Lawyers involved in the impeachment of former Deputy President Rigathi Gachagua case raises questions about the integrity of the judgment issued by the High Court claiming that the version supplied to parties differs significantly from the one delivered in open court.
In a letter to the Deputy Registrar of the Constitutional and Human Rights Division at Milimani Law Courts on Friday, Kiragu Wathuta & Company Advocates that the version supplied to parties is incomplete as 64 pages are missing and bears no judicial signatures whatsoever.
According to the firm, which represents the GEMA Watho Association,the 41st petitioner in the consolidated case involving Gachagua and 57 other parties,the copy they received contains 286 pages instead of the 350 pages reportedly indicated by the three-judge bench during the delivery of the ruling on Monday, June 8.
They say that decision lacks authenticity since Justice Eric Ogola, who presided over the bench alongside Justices Antony Mrima and Frida Mugambi stated at the start of proceedings that the judgment comprised 350 pages.
The delivery ran late into the night, with the judges taking turns reading different sections of the decision.
The advocates also assert that the judges appended their signatures to the judgment after reading it in open court around 9pm.
However, upon receiving a copy of the judgment on Friday June 12, the lawyers say they discovered what they describe as major discrepancies.

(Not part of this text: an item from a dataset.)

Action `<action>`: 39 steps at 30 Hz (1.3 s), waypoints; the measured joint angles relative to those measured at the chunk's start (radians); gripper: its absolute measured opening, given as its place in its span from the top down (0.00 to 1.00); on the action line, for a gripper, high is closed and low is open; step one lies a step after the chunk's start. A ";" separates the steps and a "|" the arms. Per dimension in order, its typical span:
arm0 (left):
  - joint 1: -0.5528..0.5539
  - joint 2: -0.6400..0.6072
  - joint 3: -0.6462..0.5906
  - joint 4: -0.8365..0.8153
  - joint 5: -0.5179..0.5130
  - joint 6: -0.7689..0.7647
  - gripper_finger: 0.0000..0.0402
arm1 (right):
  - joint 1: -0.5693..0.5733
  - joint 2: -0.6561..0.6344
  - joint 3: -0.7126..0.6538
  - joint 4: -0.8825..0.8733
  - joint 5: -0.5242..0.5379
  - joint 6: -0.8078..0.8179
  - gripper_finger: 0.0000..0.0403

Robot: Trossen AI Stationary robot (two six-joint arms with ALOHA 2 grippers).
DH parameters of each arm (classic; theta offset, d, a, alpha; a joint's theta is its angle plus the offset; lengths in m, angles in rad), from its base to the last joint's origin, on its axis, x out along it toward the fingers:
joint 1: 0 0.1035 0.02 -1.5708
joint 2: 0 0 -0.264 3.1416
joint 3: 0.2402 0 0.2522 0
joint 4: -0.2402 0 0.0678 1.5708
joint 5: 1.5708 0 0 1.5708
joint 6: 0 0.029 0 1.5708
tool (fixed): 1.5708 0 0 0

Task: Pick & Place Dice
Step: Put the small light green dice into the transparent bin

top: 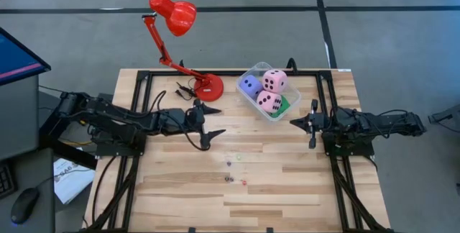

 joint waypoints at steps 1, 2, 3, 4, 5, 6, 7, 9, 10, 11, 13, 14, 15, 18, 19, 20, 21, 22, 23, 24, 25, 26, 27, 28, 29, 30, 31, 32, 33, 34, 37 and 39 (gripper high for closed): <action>0.001 0.000 0.000 0.000 0.000 0.000 0.12 | 0.000 0.000 0.000 0.000 0.000 0.000 1.00; 0.001 0.000 0.000 0.000 0.000 0.000 0.10 | 0.000 0.000 0.000 0.000 0.000 0.000 1.00; 0.001 0.000 0.000 0.000 0.000 0.000 0.09 | 0.000 0.000 0.000 0.000 0.000 0.000 1.00; 0.001 0.000 0.000 0.000 0.000 0.000 0.08 | 0.000 0.000 0.000 0.000 0.000 0.000 1.00; 0.001 0.000 0.000 0.000 0.000 -0.001 0.08 | 0.000 0.000 0.000 0.000 0.000 0.000 1.00; 0.000 0.000 0.000 0.000 0.001 -0.007 0.07 | 0.000 0.000 0.000 0.000 0.000 0.000 1.00; -0.003 0.000 0.000 0.000 0.006 -0.016 0.07 | 0.000 0.000 0.000 0.000 0.000 0.000 1.00; -0.009 0.008 0.000 0.005 0.029 -0.034 0.08 | 0.000 0.000 0.000 0.000 0.000 0.000 1.00; -0.015 0.017 0.000 0.009 0.041 -0.045 0.08 | 0.000 0.000 0.000 0.000 0.000 0.000 1.00; -0.024 0.028 0.000 0.002 0.048 -0.053 0.09 | 0.000 0.000 0.000 0.000 0.000 0.000 1.00; -0.043 0.066 0.000 0.018 0.052 -0.056 0.10 | 0.000 0.000 0.000 0.000 0.000 0.000 1.00; -0.052 0.090 0.000 0.027 0.052 -0.056 0.10 | 0.000 0.000 0.000 0.000 0.000 0.000 1.00; -0.059 0.115 0.000 0.040 0.052 -0.056 0.11 | 0.000 0.000 0.000 0.000 0.000 0.000 1.00; -0.079 0.199 0.000 0.115 0.052 -0.055 0.11 | 0.000 0.000 0.000 0.000 0.000 0.000 1.00; -0.083 0.225 0.000 0.137 0.052 -0.055 0.11 | 0.000 0.000 0.000 0.000 0.000 0.000 1.00; -0.087 0.252 0.000 0.166 0.052 -0.055 0.11 | 0.000 0.000 0.000 0.000 0.000 0.000 1.00; -0.090 0.276 0.000 0.189 0.052 -0.055 0.11 | 0.000 0.000 0.000 0.000 0.000 0.000 1.00; -0.092 0.298 0.000 0.209 0.052 -0.056 0.11 | 0.000 0.000 0.000 0.000 0.000 0.000 1.00; -0.094 0.319 0.000 0.230 0.052 -0.056 0.10 | 0.000 0.000 0.000 0.000 0.000 0.000 1.00; -0.096 0.339 0.000 0.247 0.051 -0.056 0.10 | 0.000 0.000 0.000 0.000 0.000 0.000 1.00; -0.098 0.358 0.000 0.268 0.051 -0.056 0.10 | 0.000 0.000 0.000 0.000 0.000 0.000 1.00; -0.101 0.375 0.000 0.284 0.051 -0.056 0.10 | 0.000 0.000 0.000 0.000 0.000 0.000 1.00; -0.103 0.390 0.001 0.292 0.051 -0.056 0.10 | 0.000 0.000 0.000 0.000 0.000 0.000 1.00; -0.105 0.405 0.011 0.292 0.051 -0.056 0.11 | 0.000 0.000 0.000 0.000 0.000 0.000 1.00; -0.107 0.419 0.025 0.291 0.051 -0.056 0.11 | 0.000 0.000 0.000 0.000 0.000 0.000 1.00; -0.109 0.434 0.041 0.291 0.051 -0.056 0.11 | 0.000 0.000 0.000 0.000 0.000 0.000 1.00; -0.111 0.450 0.062 0.289 0.051 -0.056 0.11 | 0.000 0.000 0.000 0.000 0.000 0.000 1.00; -0.113 0.465 0.083 0.283 0.051 -0.056 0.11 | 0.000 0.000 0.000 0.000 0.000 0.000 1.00; -0.114 0.480 0.108 0.263 0.051 -0.056 0.11 | 0.000 0.000 0.000 0.000 0.000 0.000 1.00; -0.114 0.495 0.137 0.230 0.059 -0.056 0.11 | 0.000 0.000 0.000 0.000 0.000 0.000 1.00; -0.114 0.531 0.209 0.066 0.102 -0.056 0.11 | 0.000 0.000 0.000 0.000 0.000 0.000 1.00; -0.114 0.551 0.245 -0.038 0.116 -0.056 0.12 | 0.000 0.000 0.000 0.000 0.000 0.000 1.00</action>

"We have, today (June 12, 2026) received a judgment dated June 8, 2026. From a glance at the judgment we note that firstly, the judgment is not signed by the Honourable Judges either at the end or at any part whatsoever," the letter states.
The advocates further contend that the judgment supplied comprises only 286 pages.
"It is crystal clear that a whooping 64 pages are missing from the judgment," the letter by senior advocate Paul Kiragu Wathuta states.
"Besides the judgment lacking the requisite validating signatures, no explanation has been rendered for the shortened version of the judgment from 350 pages to merely 286 pages."
The firm has demanded that the court urgently provide what it describes as the complete judgment comprising 350 pages that was read, delivered and signed in open Court on June 8.
The lawyers also said they are yet to receive typed proceedings and audiovisual recordings of the judgment delivery, materials they say are necessary for review and the intended appeal process.
They have asked the court to furnish the documents and footage without delay.
The controversy over the judgment's integrity spilled onto social media even before the letter was made public, with lawyers taking to various platforms to question both the delay in releasing the full ruling and its substance.
One of the lawyers, Evans Ndong, was particularly vocal online, questioning why parties had not been furnished with the full judgment days after its delivery
"They did not even mind to give us an internally coherent judgment.The summary is out but the full judgment itself of such a weighty issue is not yet with us. We shall not be kind in the criticism against the three-judge bench. When we criticize the Judiciary, we do that for the future," Ndong posted on X
Ndong rejected the suggestion that criticism of the bench amounted to partisanship.
"There is an imagination that it is war to support Gachagua. Injustices should never be meted with individuals in mind. Because in the future, any of us can fall victim of the egregious entrenchment of violations through court decisions," he said.
On the Sh50 million compensation that the bench awarded Gachagua, Ndong was dismissive of its value as a constitutional remedy.
"Everyone knows that although compensation is a relief under the Constitution, in this case it was no effective remedy. They told Gachagua: take Sh 50 million but leave with your political rights permanently extinguished. How is such a remedy in sync with transformative constitutionalism ideals?" he posed.
The three-judge bench comprising Justices Ogola, Mrima and Mugambi, delivered the ruling in the consolidated petitions that challenged Gachagua's removal from office by the National Assembly and Senate in October 2024.
The court upheld the impeachment but found procedural violations sufficient to justify the monetary award.
The Judiciary had not publicly responded to the allegations about the integrity of the judgment by the time of publication.